Diese Woche in der Russischen Revolution

Bolschewiki enthüllen imperialistische Zerstückelung des Nahen Ostens

Mit der Veröffentlichung entsprechender Geheimabkommen erregen die Bolschewiki den höchsten Zorn der Imperialisten, gewinnen aber gleichzeitig bei den unterdrückten Massen der Welt unermessliches Ansehen.

Kiew, 20. (7.) November, „Drittes Universal“: Rada proklamiert Ukrainische Volksrepublik

Die bolschewistische Machtergreifung in Petrograd hat die ukrainische Rada in große Furcht versetzt. Sie lehnt die Machteroberung der Bolschewiki ab. Die Rada besteht zum großen Teil aus ukrainischen Nationalisten sowie kleinbürgerlich-sozialistischen Parteien. Um der Ausbreitung der Sowjetmacht auf die Ukraine zuvorzukommen, proklamiert sie in ihrem so genannten „Dritten Universal“ die Ukrainische Volksrepublik.

In der Proklamation heißt es:

In den Hauptstädten im Norden wütet ein blutiger Bürgerkrieg; die Zentralregierung ist zusammengebrochen, und Anarchie, Gesetzlosigkeit und Chaos breiten sich im ganzen Staat aus. Auch unser Land ist in Gefahr. Ohne eine starke nationale Autorität kann auch die Ukraine in den Abgrund von Bürgerkrieg, Gemetzel und Ruin stürzen. Ukrainisches Volk! Mit den Brudervölkern der Ukraine hast du uns beauftragt, die Rechte zu schützen, die dein Kampf errungen hat, [hast uns beauftragt] Ordnung zu schaffen und neues Leben auf unserm Land aufzubauen. So erklären wir, die ukrainische Zentralrada, die wir nach deinem Willen in unserm Land und in ganz Russland Ordnung schaffen sollen: Von diesem Tag an wird die Ukraine zur Ukrainischen Volksrepublik. Ohne uns von der russischen Republik loszusagen und unter Bewahrung ihrer Einheit stehen wir fest auf unserm eigenen Boden. Möge unsre Stärke ganz Russland zum Vorteil gereichen, auf dass die gesamte russische Republik eine Föderation gleicher und freier Völker sei.

Das Territorium der Republik, die nur für kurze Zeit überlebt, soll folgende Gebiete umfassen: Kiew, Podolien, Wolhynien, Tschernihiw, Poltawa, Charkiw, Cherson und Taurien (ohne Krim). Der Anschluss weiterer Territorien verzögert sich und wird mehreren Referenden überlassen.

Die ukrainische Rada steht unter dem Druck der Dekrete der neuen Arbeiterregierung in Petrograd, die in ganz Russland und Europa von den Arbeitermassen begeistert unterstützt werden.

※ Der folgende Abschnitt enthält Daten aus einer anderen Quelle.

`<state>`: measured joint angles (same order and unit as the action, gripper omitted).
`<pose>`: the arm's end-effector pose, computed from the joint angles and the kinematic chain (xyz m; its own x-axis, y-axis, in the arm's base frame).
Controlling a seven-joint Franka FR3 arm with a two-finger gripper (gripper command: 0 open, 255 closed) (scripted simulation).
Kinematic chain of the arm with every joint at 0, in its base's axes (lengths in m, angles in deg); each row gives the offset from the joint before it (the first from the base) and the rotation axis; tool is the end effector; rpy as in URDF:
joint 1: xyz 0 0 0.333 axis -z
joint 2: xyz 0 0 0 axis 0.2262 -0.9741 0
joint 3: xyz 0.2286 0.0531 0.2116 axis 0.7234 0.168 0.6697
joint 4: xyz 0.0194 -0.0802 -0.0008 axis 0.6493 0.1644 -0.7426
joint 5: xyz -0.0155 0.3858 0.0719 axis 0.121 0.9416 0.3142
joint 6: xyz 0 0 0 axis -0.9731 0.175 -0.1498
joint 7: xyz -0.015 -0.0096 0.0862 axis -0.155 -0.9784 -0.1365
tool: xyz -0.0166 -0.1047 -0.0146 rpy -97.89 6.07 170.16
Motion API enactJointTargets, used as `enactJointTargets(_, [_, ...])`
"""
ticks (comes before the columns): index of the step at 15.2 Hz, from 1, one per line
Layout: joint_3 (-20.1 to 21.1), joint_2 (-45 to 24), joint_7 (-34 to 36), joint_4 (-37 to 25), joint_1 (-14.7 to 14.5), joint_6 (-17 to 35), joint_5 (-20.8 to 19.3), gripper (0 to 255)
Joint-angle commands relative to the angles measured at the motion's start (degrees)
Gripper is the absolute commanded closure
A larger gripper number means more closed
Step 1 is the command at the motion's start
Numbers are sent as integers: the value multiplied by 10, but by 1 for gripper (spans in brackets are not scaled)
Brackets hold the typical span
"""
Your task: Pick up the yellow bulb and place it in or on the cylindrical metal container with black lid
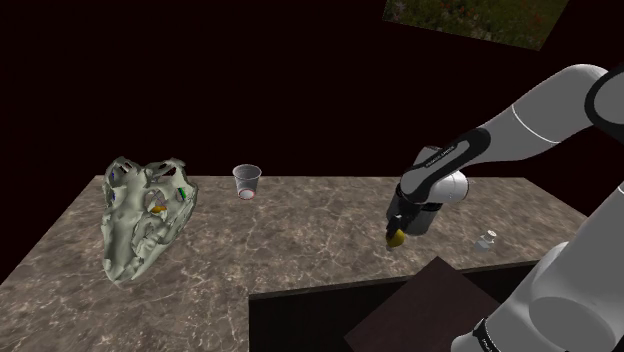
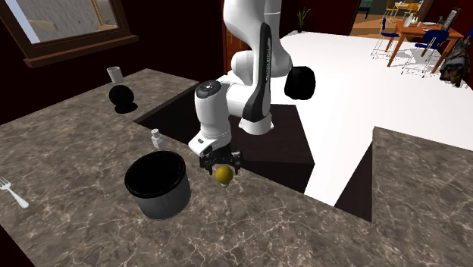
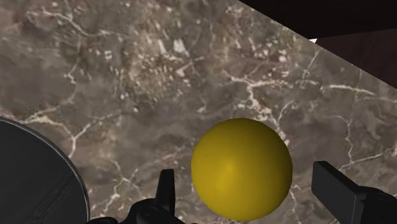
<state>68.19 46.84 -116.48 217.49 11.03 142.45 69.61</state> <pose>0.3805 -0.1369 0.2206 0.9993 0.0330 -0.0151 0.0318 -0.9967 -0.0747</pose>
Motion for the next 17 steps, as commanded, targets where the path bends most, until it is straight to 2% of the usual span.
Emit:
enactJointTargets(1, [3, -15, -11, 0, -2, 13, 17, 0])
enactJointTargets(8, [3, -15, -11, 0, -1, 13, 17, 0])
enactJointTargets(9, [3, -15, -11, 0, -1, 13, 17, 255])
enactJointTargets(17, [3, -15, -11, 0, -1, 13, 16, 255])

Deshalb proklamiert die Rada nicht nur die Enteignung aller Großgrundbesitzer ohne Entschädigung, sondern auch den Achtstundentag. Sie etabliert auch – „im Interesse sowohl der Ukraine als auch ganz Russlands“ – eine staatliche Kontrolle über die Produktion. Darüber hinaus gibt sie bekannt, sie werde „stark darauf drängen, dass rasch Frieden geschlossen wird“. Zu dem Zweck werde sie „entschiedene Mittel einsetzen, um die Zentralregierung und verbündete wie feindliche Mächte zur raschen Aufnahme von Friedensverhandlungen zu drängen“.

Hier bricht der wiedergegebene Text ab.